In the society pages, for years, the world saw Jackie O, elegance epitomized, and Aristotle Onasis, powerful, dumpy, filthy rich. They were a very strange pair who even had a clause in their wedding agreement specifying how frequently she was expected to have sex with him!
This is certainly by no means a uniquely American model: All over the world powerful men command the affection of beautiful women. More often than many people admit, the pairing is not equal at yet another level: The powerful MAN will be paired with beautiful WOMEN. Before Western influence becomes too strong in a society, polygamy is often quite open and societally accepted. After western influence has been introduced, the "one to many" ratio frequently exists, but it is hidden. There is one wife and beautiful OTHER women, kept women, mistresses, paramours, concubines or whathaveyou.
The theme is frequently the same: Beauty paired with power. The woman's currency is sex. Her rate of exchange is her beauty, confidence, prestige. What is she buying with all these attributes? The STATUS of the male she gets.
All over the world exceptionally beautiful women are considered a prestige-enhancing asset to males. But why? We know that all through the animal world beauty attracts mates, so perhaps the answer is no deeper than "it's natural."
But in the animal world it is also sometimes the norm for the male to sport his plumage to attract the female. Why is it almost always that the plumage equates to male power throughout the human species?
And, really: what is power and why is it attractive? Is it the same for both men and women?
To begin with, there are two broad contexts of power: power over others and power over oneself.

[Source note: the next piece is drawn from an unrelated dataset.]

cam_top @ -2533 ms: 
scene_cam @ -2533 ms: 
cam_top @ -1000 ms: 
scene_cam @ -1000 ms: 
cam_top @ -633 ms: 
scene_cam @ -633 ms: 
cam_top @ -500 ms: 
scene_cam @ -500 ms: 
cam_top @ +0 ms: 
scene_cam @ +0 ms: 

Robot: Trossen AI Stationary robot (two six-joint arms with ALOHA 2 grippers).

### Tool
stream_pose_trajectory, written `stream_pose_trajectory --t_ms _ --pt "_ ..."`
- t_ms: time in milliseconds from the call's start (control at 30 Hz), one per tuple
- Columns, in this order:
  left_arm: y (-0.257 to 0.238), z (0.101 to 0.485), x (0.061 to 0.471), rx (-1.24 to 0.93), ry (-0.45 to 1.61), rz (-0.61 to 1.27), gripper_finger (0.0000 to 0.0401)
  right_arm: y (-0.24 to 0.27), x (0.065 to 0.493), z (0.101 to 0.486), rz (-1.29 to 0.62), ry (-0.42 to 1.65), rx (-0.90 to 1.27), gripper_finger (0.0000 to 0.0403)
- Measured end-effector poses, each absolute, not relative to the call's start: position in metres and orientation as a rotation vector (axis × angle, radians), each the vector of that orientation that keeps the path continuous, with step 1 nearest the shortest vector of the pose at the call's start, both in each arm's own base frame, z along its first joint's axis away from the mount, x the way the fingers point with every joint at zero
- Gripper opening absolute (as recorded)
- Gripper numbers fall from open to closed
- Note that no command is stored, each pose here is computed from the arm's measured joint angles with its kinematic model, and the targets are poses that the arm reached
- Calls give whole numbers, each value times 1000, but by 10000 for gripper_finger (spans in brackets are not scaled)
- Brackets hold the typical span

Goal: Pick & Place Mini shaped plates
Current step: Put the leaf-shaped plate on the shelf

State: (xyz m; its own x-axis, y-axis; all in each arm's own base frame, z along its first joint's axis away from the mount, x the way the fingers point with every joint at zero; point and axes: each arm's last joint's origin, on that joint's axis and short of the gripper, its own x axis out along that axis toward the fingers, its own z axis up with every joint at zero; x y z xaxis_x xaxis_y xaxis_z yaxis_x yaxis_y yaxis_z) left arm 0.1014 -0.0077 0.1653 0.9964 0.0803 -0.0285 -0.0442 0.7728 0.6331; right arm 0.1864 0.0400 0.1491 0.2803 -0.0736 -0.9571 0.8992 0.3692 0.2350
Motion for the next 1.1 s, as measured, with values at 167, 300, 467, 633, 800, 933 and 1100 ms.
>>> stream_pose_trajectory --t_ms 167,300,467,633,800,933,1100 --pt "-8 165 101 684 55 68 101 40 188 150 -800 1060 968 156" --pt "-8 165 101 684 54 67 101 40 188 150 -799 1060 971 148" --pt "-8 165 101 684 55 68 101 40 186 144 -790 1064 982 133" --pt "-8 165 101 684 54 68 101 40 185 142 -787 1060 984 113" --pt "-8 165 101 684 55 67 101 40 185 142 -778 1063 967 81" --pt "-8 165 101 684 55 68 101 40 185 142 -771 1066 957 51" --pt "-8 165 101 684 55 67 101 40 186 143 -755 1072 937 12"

We can easily understand why some women are attracted to powerful men in a situation in which men exert power over others.
If someone holds the keys to life or death, privilege or poverty, leisure or drudgery, pleasure or pain, it is only natural to want to secure favorable treatment from the person in power and exert a strong influence on that person in favor of yourself and your own interests.
In the realm of power over oneself, power takes on a slightly different flavor. Personal power has more to do with competence, talent, accomplishments, creativity, poise, charm, intelligence, direction, thrust, drive. It is often based on an ineffable connection between the individual's lifestyle and their soul's yearnings, values, and dreams.
A woman with these traits is powerful indeed. But why are these qualities often more cultivated in men and taken into account in the rating of their overall attractiveness than in the case of women? Is it that romantic or sexual relationships are colored by a father/daughter mentality, in which men tend to prefer women who are cute and weak, like adorable four-year-old girls?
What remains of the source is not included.